It’s sounds cliché, but it’s true — you are what you eat. If you’re fueling your body with the wrong foods, you’re likely having trouble keeping your energy levels up throughout your shift.
Unhealthy options like pizza and fast food might be easy and taste great, but they’ll do the opposite of boosting your productivity. The good news is, eating for energy isn’t as hard as you might think.
Ready to change your eating habits for the better? Here’s some advice to help you make choices that allow you to have more energy.
Four Tips to Eat for Productivity
Don’t Skip Breakfast
It’s the most important meal of the day for a reason. If you’re not a breakfast person or simply don’t leave enough time in the morning to eat, you’re starting the day off on the wrong foot.
Of course, not all breakfasts offer equal benefits. Unhealthy options like sugary cereals and breakfast pastries might give you an initial jolt, but you’ll quickly crash. Instead, opt for wholesome foods like oatmeal, a wholegrain bagel, Greek yogurt and berries or scrambled eggs and whole wheat toast.

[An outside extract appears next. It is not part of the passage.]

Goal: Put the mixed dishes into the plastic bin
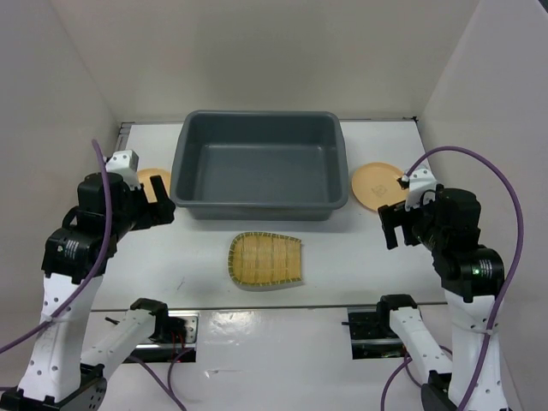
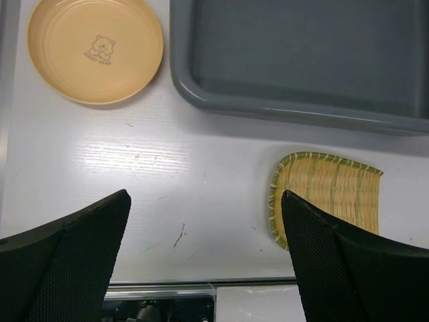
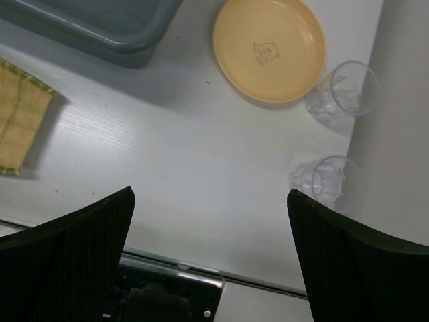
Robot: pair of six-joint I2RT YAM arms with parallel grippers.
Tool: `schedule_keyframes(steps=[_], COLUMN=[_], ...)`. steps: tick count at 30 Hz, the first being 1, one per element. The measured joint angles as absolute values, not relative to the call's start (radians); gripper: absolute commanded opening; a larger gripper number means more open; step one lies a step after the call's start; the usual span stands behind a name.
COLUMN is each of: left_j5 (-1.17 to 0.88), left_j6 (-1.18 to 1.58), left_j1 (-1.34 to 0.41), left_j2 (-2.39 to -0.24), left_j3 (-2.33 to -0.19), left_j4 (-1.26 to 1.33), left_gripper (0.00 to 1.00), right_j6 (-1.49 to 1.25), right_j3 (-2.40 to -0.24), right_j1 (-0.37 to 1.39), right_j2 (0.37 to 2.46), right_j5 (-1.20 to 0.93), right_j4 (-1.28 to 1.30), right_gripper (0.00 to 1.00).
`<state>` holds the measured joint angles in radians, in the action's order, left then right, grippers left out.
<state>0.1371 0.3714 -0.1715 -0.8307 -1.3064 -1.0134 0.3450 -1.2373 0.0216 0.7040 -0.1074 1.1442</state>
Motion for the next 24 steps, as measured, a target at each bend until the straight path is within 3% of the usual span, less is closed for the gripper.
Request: schedule_keyframes(steps=[7,18,24], left_j5=[0.208,0.25,0.278], left_j6=[0.374,0.376,0.398], left_j1=[-0.171,-0.171,-0.171], left_j2=[-0.789,-0.838,-0.742], left_j3=[-1.267,-1.265,-1.265], left_j4=[-1.023,-1.022,-1.023], left_gripper=[0.99,0.99,0.99], right_j6=[0.474,0.664,0.775], right_j3=[-1.139,-1.168,-1.185], right_j1=[0.022,0.005,-0.067], right_j2=[0.782,1.406,1.549], right_j5=[-0.01,-0.076,-0.165], right_j4=[1.032,0.834,0.806], right_gripper=[0.98,0.98,0.98])
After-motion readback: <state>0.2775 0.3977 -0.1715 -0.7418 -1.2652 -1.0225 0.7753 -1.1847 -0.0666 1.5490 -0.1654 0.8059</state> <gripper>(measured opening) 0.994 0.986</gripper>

Feeding your body right in the morning will set you up for a successful day.
Pack a Healthy Lunch
Packing a lunch for work is the best choice for both your budget and your diet. Since this gives you complete control over what you eat, you’re able to ensure you’re making healthy choices.

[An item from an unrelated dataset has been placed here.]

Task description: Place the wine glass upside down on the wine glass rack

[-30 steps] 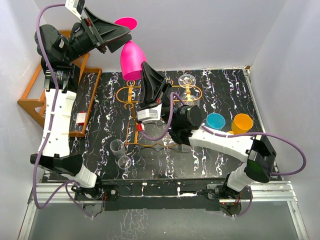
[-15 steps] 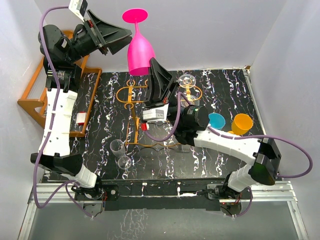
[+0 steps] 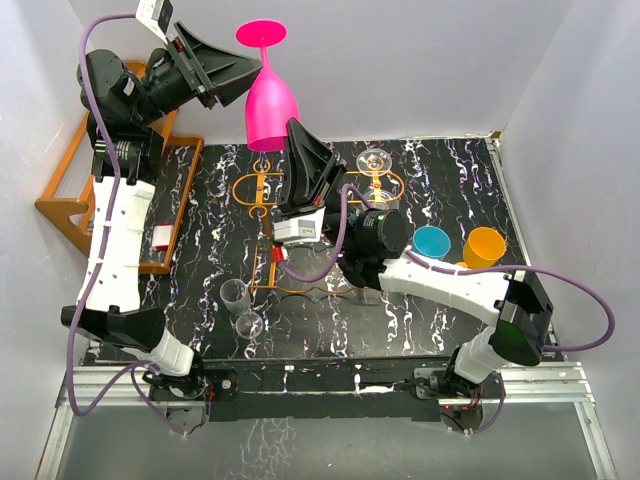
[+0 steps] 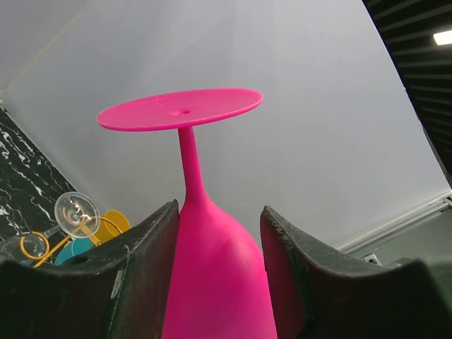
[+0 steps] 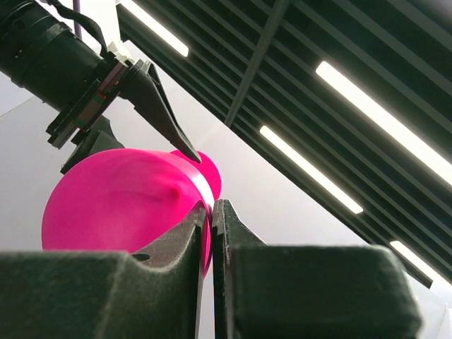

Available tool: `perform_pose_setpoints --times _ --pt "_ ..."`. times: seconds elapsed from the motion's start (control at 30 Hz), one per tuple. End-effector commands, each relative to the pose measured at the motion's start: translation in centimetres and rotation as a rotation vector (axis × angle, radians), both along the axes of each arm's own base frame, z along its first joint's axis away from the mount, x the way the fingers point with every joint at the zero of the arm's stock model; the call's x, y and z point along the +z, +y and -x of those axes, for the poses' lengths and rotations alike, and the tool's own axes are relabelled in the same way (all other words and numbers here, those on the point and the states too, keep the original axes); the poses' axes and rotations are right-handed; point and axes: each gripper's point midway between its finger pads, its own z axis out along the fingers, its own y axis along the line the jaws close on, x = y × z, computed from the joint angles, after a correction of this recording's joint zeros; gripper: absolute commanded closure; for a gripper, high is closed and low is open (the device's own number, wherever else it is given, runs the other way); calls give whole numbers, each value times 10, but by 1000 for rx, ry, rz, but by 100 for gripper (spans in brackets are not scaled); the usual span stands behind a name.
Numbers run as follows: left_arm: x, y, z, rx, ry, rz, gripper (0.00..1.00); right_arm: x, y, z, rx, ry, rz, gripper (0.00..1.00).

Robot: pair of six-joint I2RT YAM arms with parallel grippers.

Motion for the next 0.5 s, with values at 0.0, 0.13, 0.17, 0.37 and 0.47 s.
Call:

Some options might be a turkey sandwich on whole wheat bread with a side of fruit, a grilled chicken salad or even leftovers from last night’s healthy dinner.
Order Lunch Out Wisely
If you do choose to go out, try to figure out where you’ll go well before lunch time, so you can look at the menu and plan what you’ll order before you’re hungry. This will allow you to be more objective with your choice, because you can focus on what’s healthy instead of what your hungry eyes want you to order.
Bring Wholesome Snacks
Chances are, the snacks in the breakroom vending machine aren’t that healthy. In the moment, a bag of chips or a candy bar will undoubtedly taste great. However, you’ll soon crash from these foods, leaving you both tired and hungry.
Avoid this by stocking your locker with wholesome foods like nuts, granola bars, trail mix, peanut butter crackers and dark chocolate. These snacks will give you an energy boost and fill you up, so you can go back to work and be seriously productive.